Une vulnérabilité qui permet de contrôler les sorties des modèles d’IA

JFrog met en garde contre une faille critique touchant les systèmes d’IA basés sur le protocole MCP. Cette vulnérabilité, baptisée Prompt Hijacking, permettrait à un attaquant de contrôler les réponses générées par les modèles d’intelligence artificielle.

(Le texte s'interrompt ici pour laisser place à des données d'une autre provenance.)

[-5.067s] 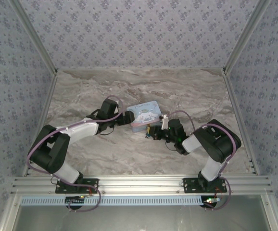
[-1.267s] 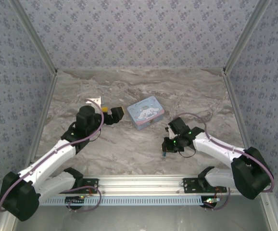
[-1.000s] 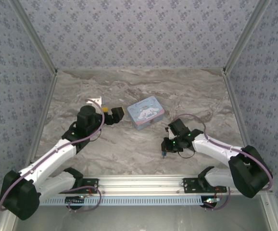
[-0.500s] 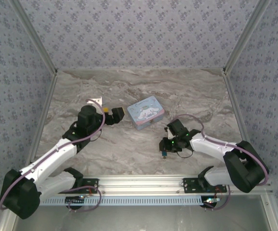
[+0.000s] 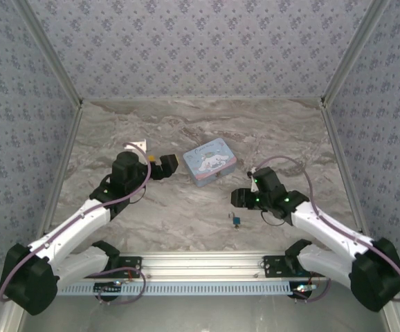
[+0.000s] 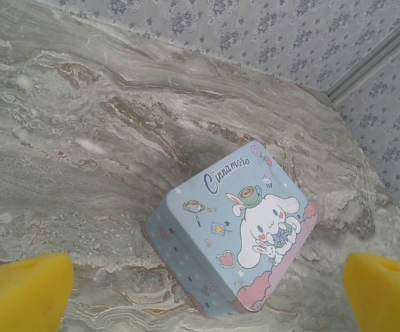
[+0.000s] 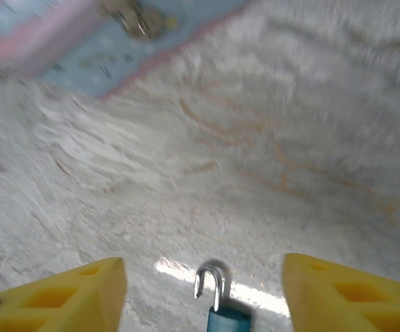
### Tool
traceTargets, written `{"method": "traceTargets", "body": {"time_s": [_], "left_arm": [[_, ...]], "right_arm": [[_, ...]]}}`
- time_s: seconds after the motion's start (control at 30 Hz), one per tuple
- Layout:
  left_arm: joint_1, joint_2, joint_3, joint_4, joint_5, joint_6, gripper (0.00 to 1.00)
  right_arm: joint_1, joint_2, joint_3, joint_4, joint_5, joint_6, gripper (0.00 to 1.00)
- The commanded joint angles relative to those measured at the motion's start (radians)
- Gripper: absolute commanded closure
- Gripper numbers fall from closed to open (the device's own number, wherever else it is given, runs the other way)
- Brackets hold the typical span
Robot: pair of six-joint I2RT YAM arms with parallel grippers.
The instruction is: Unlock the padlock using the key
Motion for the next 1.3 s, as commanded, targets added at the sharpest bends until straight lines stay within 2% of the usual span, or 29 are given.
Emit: {"method": "traceTargets", "body": {"time_s": [0.0,0.33,0.6,0.8,0.9,1.1,1.27], "left_arm": [[0.007,-0.027,0.015,0.003,-0.026,0.004,0.01],[0.006,-0.024,0.015,-0.013,-0.08,-0.006,0.01],[0.008,-0.027,0.016,-0.032,-0.123,0.001,0.01],[0.013,-0.026,0.012,-0.038,-0.134,0.001,0.01],[0.016,-0.023,0.011,-0.039,-0.136,0.001,0.01],[0.026,-0.017,0.007,-0.042,-0.135,0.006,0.01],[0.033,-0.007,0.004,-0.039,-0.133,0.009,0.01]], "right_arm": [[-0.018,-0.089,-0.034,0.027,0.076,-0.012,0.3],[-0.125,-0.281,-0.039,0.062,0.15,-0.116,0.0],[-0.241,-0.302,0.002,0.07,0.245,-0.301,0.0],[-0.265,-0.327,-0.071,0.236,0.353,-0.49,0.0],[-0.282,-0.319,-0.146,0.34,0.36,-0.552,0.0],[-0.354,-0.246,-0.285,0.508,0.445,-0.536,0.0],[-0.476,-0.186,-0.353,0.618,0.362,-0.525,0.0]]}}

L’introduction massive de l’intelligence artificielle dans les flux de travail des entreprises est venue avec son lot de vulnérabilités, notamment dans le cycle de développement logiciel. L’équipe JFrog Security Research, de l’entreprise spécialisée dans la gestion du cycle de vie des logiciels, vient tout juste de décrire une nouvelle technique d’attaque qui affecte les écosystèmes d’IA utilisant le protocole MCP (Model Context Protocol).

Baptisée Prompt Hijacking, il s’agit d’une faille au niveau de la session qui cible l’intégrité du système d’adressage temporaire — ou ID de session — utilisé par les serveurs pour renvoyer les réponses aux clients.

« Même si le protocole MCP est conçu pour être utilisé avec des identifiants de session cryptographiquement sécurisés, nous avons constaté que des identifiants en double sont générés sur certains serveurs, ce qui montre à quelle vitesse les vecteurs d’attaque se développent pour contourner les mesures de sécurité », explique l’équipe de recherche.

Un vecteur hautement sensible

Si le serveur MCP utilise des identifiants prévisibles, un pirate peut exploiter les failles du canal de communication du modèle et dicter l’intégralité de la sortie d’un assistant d’IA. En théorie, un attaquant peut ainsi renvoyer des réponses contenant des invites ou des commandes empoisonnées dans la connexion active d’un utilisateur.

« La facilité avec laquelle les identifiants de session prévisibles, dans des implémentations vulnérables telles que oatpp-mcp (CVE-2025-6515), permettent cette prise de contrôle est particulièrement dangereuse », avertit JFrog. L’entreprise a d’ailleurs classé ce vecteur d’attaque comme hautement sensible.